(Data extracted from a collection)
-- Opening Marker --

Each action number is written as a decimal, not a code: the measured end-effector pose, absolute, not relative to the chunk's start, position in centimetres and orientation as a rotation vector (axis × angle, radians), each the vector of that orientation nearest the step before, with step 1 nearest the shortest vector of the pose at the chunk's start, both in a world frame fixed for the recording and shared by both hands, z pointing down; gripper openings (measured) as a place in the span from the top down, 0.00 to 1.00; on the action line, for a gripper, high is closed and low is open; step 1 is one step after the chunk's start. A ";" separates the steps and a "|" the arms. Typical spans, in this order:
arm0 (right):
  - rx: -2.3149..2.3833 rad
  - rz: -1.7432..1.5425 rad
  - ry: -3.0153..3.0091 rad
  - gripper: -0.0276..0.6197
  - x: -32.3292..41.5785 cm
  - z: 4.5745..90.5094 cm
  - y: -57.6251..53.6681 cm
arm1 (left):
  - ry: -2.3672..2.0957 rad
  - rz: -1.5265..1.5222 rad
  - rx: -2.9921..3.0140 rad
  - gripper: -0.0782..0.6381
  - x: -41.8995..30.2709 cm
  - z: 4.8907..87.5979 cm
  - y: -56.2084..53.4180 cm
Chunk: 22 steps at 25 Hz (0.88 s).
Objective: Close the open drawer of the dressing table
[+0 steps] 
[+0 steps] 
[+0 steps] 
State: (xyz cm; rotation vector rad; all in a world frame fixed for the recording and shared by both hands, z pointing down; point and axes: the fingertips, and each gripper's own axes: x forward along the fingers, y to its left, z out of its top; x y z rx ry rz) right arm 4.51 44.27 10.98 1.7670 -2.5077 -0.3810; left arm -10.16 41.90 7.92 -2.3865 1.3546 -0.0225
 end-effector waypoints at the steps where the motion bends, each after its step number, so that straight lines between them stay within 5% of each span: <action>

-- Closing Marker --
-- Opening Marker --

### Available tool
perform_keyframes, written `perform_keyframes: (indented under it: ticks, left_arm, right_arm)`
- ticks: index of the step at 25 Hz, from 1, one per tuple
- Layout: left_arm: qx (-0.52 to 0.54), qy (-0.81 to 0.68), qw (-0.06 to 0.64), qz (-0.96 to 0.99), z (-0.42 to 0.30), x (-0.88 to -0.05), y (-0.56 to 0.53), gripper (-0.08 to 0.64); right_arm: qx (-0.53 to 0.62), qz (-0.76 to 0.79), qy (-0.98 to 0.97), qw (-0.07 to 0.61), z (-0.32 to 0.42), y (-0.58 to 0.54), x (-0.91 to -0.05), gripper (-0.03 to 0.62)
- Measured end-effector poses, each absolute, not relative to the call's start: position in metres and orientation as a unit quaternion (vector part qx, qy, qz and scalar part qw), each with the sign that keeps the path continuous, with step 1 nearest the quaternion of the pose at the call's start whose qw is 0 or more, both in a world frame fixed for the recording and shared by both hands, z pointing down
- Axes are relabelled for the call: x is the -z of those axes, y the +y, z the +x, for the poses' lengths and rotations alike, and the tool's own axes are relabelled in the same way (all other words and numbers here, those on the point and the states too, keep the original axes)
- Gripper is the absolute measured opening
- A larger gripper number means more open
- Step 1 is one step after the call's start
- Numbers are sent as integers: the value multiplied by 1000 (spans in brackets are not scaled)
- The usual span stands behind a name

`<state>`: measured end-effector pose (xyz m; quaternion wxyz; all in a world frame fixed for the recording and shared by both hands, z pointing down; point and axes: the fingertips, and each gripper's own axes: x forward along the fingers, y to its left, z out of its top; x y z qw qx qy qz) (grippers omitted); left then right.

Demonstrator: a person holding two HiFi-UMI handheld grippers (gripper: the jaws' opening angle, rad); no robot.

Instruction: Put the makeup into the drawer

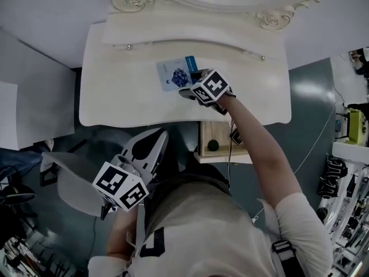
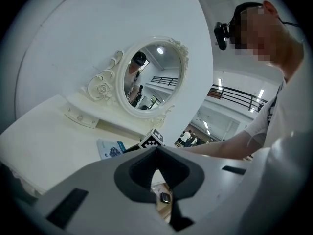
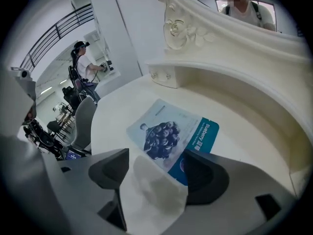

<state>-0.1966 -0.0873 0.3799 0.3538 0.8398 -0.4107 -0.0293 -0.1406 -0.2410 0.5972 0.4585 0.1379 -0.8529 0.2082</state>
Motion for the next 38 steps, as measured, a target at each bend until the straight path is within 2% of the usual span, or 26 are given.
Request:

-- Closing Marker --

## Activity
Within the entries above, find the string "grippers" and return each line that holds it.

## Solution to this problem
`<state>`: measured end-effector pose (xyz m; quaternion wxyz; all in a world frame fixed for the recording and shared by both hands, z pointing down; point and axes: the fingertips, and each gripper's own axes: x forward along the fingers, y to its left, z out of its top; x y z qw qx qy qz) (grippers omitted); left then right.
Demonstrator: a person holding two HiFi-UMI handheld grippers (gripper: the jaws' opening angle, rad); no robot.

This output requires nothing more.